:: Records to process ::
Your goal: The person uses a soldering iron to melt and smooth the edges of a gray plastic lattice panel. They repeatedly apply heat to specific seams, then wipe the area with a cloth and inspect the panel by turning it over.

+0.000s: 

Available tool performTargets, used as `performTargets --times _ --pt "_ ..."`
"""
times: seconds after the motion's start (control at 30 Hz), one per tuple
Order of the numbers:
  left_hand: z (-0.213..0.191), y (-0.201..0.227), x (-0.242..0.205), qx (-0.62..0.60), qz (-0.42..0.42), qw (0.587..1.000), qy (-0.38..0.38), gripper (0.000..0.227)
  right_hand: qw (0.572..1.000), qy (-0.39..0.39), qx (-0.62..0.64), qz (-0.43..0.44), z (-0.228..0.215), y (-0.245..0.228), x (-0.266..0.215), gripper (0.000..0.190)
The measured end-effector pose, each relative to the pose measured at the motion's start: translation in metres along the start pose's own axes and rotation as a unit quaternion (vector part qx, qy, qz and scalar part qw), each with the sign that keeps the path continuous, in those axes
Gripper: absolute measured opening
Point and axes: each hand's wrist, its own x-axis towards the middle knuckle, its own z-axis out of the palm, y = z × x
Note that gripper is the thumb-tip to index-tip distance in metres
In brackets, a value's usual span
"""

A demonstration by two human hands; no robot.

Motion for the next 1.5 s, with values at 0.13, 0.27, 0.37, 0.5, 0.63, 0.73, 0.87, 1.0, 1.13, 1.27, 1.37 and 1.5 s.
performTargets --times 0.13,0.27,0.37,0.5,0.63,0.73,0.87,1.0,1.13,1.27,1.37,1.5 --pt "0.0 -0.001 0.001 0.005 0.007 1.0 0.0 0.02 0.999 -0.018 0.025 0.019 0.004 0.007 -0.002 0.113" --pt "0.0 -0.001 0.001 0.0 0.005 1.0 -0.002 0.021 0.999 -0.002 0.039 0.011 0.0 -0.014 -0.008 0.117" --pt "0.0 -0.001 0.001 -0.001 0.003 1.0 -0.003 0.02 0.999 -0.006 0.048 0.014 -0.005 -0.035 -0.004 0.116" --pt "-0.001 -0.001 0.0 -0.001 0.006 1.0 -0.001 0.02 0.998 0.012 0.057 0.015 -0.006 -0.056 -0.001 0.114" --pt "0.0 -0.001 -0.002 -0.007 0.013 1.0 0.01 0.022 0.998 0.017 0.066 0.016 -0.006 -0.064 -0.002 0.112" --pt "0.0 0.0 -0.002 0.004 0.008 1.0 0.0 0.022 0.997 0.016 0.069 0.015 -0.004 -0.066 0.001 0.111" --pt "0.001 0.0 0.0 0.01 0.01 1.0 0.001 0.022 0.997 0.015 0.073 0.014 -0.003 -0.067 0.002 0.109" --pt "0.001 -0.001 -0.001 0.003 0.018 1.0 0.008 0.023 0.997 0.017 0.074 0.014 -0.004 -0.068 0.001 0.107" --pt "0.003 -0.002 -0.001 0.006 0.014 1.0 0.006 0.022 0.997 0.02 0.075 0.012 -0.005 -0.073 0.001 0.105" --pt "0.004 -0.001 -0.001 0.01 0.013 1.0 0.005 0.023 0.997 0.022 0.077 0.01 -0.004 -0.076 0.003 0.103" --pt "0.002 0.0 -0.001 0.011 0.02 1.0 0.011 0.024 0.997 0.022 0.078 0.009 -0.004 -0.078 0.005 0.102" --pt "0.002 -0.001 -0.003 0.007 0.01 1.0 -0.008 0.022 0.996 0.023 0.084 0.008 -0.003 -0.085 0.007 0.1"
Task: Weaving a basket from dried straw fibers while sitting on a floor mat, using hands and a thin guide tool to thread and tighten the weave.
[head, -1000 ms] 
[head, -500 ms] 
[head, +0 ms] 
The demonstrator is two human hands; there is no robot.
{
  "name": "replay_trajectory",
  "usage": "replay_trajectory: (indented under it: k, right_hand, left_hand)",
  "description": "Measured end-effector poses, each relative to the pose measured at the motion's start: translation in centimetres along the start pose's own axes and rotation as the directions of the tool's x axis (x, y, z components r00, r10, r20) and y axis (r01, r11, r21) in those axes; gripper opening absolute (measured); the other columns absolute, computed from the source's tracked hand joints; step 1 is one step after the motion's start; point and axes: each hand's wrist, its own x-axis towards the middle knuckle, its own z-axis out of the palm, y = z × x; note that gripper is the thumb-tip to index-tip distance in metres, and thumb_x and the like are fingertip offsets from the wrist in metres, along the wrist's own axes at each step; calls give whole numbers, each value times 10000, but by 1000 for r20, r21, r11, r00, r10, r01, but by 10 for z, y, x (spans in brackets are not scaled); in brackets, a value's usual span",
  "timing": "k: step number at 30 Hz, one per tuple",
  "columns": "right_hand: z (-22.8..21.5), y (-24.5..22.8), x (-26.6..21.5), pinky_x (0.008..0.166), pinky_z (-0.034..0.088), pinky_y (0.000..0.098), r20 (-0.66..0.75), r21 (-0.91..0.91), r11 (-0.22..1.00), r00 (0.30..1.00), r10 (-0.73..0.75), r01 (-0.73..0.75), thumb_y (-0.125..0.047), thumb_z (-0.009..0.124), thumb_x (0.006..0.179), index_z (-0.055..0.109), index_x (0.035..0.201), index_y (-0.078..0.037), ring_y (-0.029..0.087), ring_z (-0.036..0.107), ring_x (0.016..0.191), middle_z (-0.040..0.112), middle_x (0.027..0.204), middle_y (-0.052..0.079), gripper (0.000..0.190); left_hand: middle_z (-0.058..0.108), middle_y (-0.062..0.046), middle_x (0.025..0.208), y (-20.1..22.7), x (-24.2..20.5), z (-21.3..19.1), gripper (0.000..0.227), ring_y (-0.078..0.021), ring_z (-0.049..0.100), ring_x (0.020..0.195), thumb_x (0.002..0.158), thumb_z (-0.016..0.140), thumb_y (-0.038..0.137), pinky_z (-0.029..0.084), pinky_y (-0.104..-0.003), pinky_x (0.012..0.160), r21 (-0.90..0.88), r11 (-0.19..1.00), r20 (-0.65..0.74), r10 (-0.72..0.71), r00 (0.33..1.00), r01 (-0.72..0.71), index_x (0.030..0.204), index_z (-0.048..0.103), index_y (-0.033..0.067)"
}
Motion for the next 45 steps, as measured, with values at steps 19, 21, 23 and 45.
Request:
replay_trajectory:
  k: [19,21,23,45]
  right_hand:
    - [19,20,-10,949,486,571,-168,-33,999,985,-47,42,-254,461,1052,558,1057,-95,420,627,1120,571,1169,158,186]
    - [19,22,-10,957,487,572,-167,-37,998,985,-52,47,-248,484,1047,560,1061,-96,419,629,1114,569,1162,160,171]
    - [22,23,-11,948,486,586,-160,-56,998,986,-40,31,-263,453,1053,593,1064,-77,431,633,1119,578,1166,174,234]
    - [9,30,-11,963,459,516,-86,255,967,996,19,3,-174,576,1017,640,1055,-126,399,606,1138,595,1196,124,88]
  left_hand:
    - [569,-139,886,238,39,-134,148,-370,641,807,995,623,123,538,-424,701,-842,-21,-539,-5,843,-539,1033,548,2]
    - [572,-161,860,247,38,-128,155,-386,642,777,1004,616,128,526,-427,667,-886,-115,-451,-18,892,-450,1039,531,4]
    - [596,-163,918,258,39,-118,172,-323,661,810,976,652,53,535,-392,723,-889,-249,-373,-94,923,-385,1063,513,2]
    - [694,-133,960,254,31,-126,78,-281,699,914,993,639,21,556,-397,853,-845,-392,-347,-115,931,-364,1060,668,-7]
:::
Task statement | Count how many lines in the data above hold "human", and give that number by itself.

Worked solution | 2